* HOW TO COMPLETE THIS TASK:
The required result is a copy of each line below in which "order" appears.

--- START ---

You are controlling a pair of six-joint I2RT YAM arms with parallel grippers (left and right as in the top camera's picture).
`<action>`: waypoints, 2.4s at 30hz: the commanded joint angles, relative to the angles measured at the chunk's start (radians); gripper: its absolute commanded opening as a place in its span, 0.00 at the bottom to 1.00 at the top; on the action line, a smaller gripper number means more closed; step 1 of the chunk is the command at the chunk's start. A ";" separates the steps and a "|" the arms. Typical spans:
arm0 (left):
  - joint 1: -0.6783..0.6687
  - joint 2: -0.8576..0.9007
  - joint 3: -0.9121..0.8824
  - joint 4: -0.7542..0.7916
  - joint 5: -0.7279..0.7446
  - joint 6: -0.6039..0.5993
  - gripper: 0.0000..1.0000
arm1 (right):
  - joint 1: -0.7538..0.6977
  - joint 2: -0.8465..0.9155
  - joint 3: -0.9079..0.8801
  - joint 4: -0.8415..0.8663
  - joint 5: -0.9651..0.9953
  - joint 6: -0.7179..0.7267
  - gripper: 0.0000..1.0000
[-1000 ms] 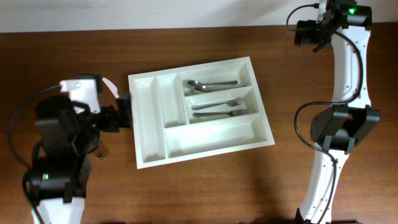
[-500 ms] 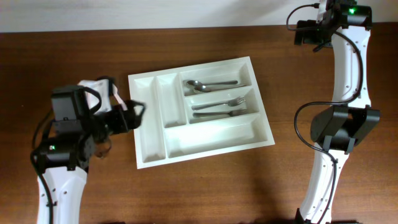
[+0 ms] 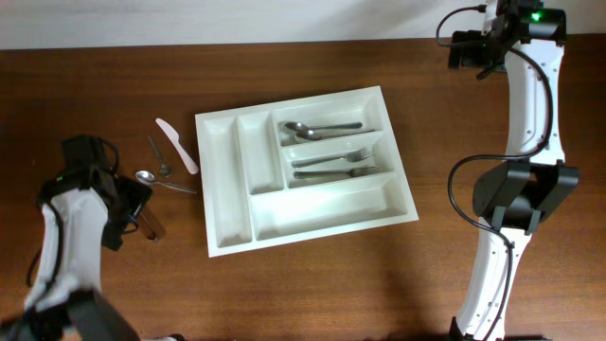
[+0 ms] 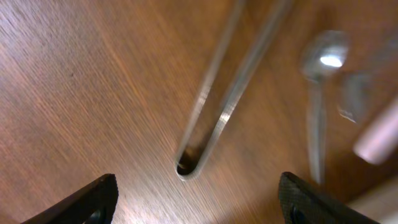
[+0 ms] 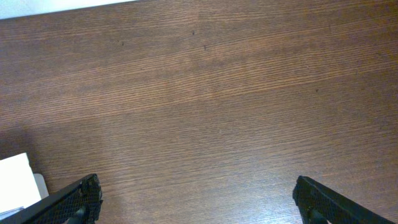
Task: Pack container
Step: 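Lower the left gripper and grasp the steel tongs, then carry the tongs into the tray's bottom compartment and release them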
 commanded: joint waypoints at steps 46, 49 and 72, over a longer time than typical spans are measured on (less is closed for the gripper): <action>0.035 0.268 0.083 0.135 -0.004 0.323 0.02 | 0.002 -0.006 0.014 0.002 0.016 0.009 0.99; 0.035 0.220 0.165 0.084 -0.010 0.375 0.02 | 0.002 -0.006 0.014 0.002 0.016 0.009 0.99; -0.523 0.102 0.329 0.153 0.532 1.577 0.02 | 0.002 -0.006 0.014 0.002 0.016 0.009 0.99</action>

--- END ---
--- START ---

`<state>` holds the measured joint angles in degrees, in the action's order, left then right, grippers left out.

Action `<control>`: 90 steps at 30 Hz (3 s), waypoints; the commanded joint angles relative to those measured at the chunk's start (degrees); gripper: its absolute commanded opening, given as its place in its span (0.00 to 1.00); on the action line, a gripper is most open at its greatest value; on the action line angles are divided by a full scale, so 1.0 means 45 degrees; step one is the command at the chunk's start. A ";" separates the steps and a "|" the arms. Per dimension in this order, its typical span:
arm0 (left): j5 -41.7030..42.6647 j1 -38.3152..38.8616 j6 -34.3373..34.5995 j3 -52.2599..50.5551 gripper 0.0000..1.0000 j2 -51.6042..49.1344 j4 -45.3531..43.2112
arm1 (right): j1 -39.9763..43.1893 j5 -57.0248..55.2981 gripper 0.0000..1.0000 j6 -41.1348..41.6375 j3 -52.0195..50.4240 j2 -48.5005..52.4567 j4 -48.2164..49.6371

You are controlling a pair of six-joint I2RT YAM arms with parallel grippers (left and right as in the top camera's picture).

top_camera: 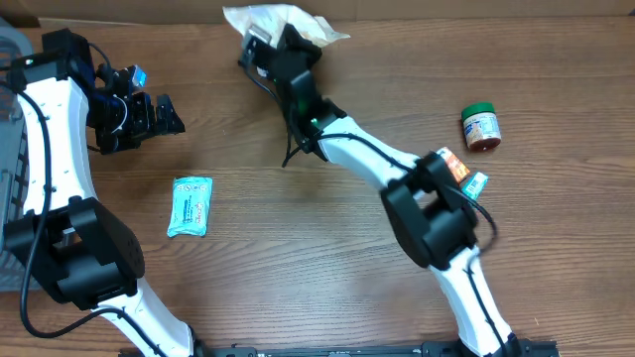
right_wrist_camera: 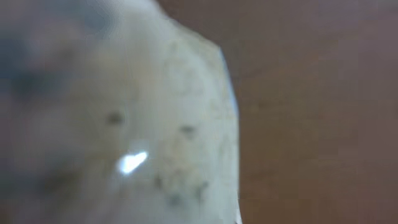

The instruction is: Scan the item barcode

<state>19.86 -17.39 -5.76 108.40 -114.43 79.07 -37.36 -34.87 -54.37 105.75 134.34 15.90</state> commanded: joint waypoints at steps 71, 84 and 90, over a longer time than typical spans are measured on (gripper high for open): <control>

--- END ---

* THE COMPLETED TASK:
`<state>` holds the measured joint angles in degrees, in the action's order, left then right, grippers left out.
Action `<control>`: 90 steps at 30 Hz (3 s), waypoints; the commanded joint angles relative to those measured at the chunk's start (degrees); gripper: its absolute commanded opening, given as its place in its span (0.00 to 1.00); on the action line, a gripper is most open at its greatest value; on the action line angles are divided by a full scale, so 1.0 means 45 degrees; step one is the command at the chunk's start. A ";" separates the steps and a "|" the arms. Per dimension in this order, its typical span:

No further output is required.